--- GIVEN ENTRIES ---
Segment Open

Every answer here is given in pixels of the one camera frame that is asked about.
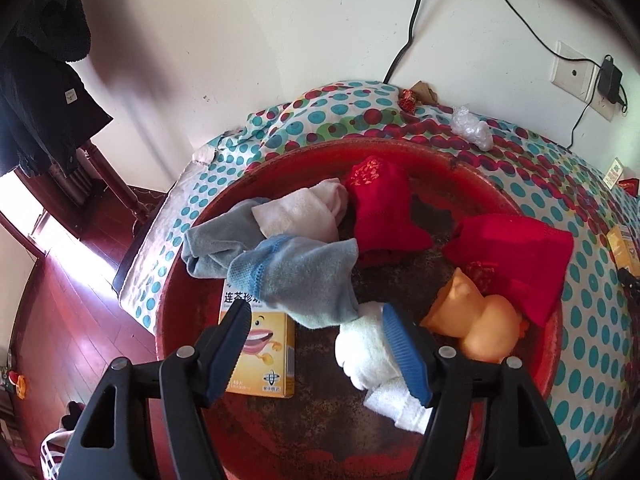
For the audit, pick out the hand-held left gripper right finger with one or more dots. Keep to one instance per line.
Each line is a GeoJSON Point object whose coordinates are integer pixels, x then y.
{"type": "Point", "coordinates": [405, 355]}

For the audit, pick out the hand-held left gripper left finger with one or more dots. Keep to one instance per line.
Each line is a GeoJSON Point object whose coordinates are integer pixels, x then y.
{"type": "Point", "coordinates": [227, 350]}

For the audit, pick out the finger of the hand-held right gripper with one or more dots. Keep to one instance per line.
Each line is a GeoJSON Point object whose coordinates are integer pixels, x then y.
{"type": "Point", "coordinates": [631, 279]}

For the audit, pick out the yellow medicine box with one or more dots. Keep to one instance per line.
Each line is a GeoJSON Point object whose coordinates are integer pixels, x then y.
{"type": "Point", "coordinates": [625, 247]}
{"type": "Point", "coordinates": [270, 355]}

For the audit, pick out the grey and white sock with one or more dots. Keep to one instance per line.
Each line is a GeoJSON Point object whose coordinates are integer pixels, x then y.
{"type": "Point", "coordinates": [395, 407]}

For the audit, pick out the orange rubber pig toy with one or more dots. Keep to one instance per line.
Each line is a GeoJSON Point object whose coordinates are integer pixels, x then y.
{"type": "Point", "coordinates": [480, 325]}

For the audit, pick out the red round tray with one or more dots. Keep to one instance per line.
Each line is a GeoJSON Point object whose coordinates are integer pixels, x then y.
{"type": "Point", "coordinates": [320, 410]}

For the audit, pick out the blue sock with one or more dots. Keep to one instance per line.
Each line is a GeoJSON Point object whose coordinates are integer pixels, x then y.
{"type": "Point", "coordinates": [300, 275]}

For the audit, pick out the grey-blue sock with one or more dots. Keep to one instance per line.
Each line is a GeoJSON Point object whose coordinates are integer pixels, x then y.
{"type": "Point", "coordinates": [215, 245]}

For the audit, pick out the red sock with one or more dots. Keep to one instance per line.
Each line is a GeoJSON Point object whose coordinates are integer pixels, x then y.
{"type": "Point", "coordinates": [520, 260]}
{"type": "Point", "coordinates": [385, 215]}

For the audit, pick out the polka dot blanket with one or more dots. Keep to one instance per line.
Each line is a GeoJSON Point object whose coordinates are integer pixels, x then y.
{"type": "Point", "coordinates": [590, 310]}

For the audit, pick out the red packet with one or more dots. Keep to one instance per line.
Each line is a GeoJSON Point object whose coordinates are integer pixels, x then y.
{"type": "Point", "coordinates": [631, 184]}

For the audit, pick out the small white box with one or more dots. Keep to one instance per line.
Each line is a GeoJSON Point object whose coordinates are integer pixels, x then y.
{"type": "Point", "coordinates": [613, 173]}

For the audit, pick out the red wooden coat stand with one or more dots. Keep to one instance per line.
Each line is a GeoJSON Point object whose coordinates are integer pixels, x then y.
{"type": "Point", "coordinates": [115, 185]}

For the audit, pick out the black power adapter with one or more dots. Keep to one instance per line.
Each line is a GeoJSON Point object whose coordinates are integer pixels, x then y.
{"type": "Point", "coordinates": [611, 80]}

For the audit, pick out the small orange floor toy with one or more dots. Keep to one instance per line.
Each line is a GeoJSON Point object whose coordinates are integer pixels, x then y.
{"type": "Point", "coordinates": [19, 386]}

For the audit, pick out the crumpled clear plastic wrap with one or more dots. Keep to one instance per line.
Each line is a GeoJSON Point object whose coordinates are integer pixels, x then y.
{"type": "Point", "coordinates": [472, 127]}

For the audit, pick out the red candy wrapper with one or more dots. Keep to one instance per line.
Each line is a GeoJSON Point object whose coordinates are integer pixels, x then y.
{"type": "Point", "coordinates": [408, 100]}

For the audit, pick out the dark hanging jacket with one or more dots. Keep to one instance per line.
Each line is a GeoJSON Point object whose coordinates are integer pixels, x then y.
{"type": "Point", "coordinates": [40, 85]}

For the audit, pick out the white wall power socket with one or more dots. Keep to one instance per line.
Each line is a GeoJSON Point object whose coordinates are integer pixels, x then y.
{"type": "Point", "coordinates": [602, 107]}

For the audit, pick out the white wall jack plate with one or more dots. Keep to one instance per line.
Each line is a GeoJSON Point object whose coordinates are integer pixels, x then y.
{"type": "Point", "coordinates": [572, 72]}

Segment Closed

--- WHAT IS EXPECTED ---
Every line from the first line of the entries above through the line with "For the audit, pick out the finger" must be repeated exactly, and pictures must not be.

--- EXERCISE SOLUTION ---
Every answer here is given in pixels of the one camera frame that is asked about.
For the audit, pick out the hand-held left gripper right finger with one or more dots. Keep to one instance per line.
Each line is a GeoJSON Point object whose coordinates are integer pixels, x then y.
{"type": "Point", "coordinates": [405, 355]}

For the audit, pick out the hand-held left gripper left finger with one or more dots. Keep to one instance per line.
Each line is a GeoJSON Point object whose coordinates are integer pixels, x then y.
{"type": "Point", "coordinates": [227, 350]}

For the audit, pick out the finger of the hand-held right gripper with one or more dots. Keep to one instance per line.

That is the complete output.